_Stored data_
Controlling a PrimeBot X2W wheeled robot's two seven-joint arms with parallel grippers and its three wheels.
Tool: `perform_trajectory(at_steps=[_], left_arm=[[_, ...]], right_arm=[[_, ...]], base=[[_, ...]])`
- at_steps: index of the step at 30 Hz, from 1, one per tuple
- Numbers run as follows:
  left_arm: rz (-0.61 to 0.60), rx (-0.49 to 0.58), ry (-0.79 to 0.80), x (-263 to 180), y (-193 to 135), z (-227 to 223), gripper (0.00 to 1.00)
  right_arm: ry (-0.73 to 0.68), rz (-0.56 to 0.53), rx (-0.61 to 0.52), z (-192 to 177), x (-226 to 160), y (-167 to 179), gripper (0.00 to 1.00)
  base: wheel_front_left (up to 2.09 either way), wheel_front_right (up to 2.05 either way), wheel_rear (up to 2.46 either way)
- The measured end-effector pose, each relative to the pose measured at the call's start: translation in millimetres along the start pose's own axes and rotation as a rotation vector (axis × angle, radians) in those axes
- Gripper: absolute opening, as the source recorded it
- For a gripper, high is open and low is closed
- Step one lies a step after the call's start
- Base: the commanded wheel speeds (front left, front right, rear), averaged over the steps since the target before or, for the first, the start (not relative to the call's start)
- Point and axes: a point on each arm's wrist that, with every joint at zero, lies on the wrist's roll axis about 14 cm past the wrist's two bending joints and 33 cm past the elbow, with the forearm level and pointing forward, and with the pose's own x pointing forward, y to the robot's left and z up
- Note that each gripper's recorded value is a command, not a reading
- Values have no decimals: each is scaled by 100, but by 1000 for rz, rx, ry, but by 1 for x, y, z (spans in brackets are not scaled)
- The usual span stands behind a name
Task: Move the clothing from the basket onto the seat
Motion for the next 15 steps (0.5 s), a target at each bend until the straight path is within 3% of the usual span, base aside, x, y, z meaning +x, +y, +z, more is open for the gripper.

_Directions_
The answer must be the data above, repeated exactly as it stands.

_Task response_
Controlling a PrimeBot X2W wheeled robot's two seven-joint arms with parallel grippers and its three wheels.
Tool: `perform_trajectory(at_steps=[_], left_arm=[[_, ...]], right_arm=[[_, ...]], base=[[_, ...]])`
- at_steps: index of the step at 30 Hz, from 1, one per tuple
- Numbers run as follows:
  left_arm: rz (-0.61 to 0.60), rx (-0.49 to 0.58), ry (-0.79 to 0.80), x (-263 to 180), y (-193 to 135), z (-227 to 223), gripper (0.00 to 1.00)
  right_arm: ry (-0.73 to 0.68), rz (-0.56 to 0.53), rx (-0.61 to 0.52), z (-192 to 177), x (-226 to 160), y (-167 to 179), gripper (0.00 to 1.00)
  base: wheel_front_left (up to 2.09 either way), wheel_front_right (up to 2.05 either way), wheel_rear (up to 2.46 either way)
- The measured end-effector pose, each relative to the pose measured at the call's start: translation in millimetres along the start pose's own axes and rotation as a rotation vector (axis × angle, radians) in those axes
- Gripper: absolute opening, as the source recorded it
- For a gripper, high is open and low is closed
- Step one lies a step after the call's start
- Base: the commanded wheel speeds (front left, front right, rear), averaged over the steps since the target before or, for the first, the start (not relative to the call's start)
- Point and axes: a point on each arm's wrist that, with every joint at zero, lies on the wrist's roll axis about 14 cm past the wrist's two bending joints and 33 cm past the elbow, with the forearm level and pointing forward, and with the pose's own x pointing forward, y to the robot's left and z up
- Note that each gripper's recorded value is a command, not a reading
- Values have no decimals: each is scaled by 100, but by 1000 for rz, rx, ry, but by 1 for x, y, z (spans in brackets are not scaled)
- The usual span stands behind a name
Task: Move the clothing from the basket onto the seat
Motion for the next 15 steps (0.5 s), a target at each bend until the straight path is within 3% of the usual span, base aside, x, y, z meaning +x, +y, +z, more is open for the gripper.

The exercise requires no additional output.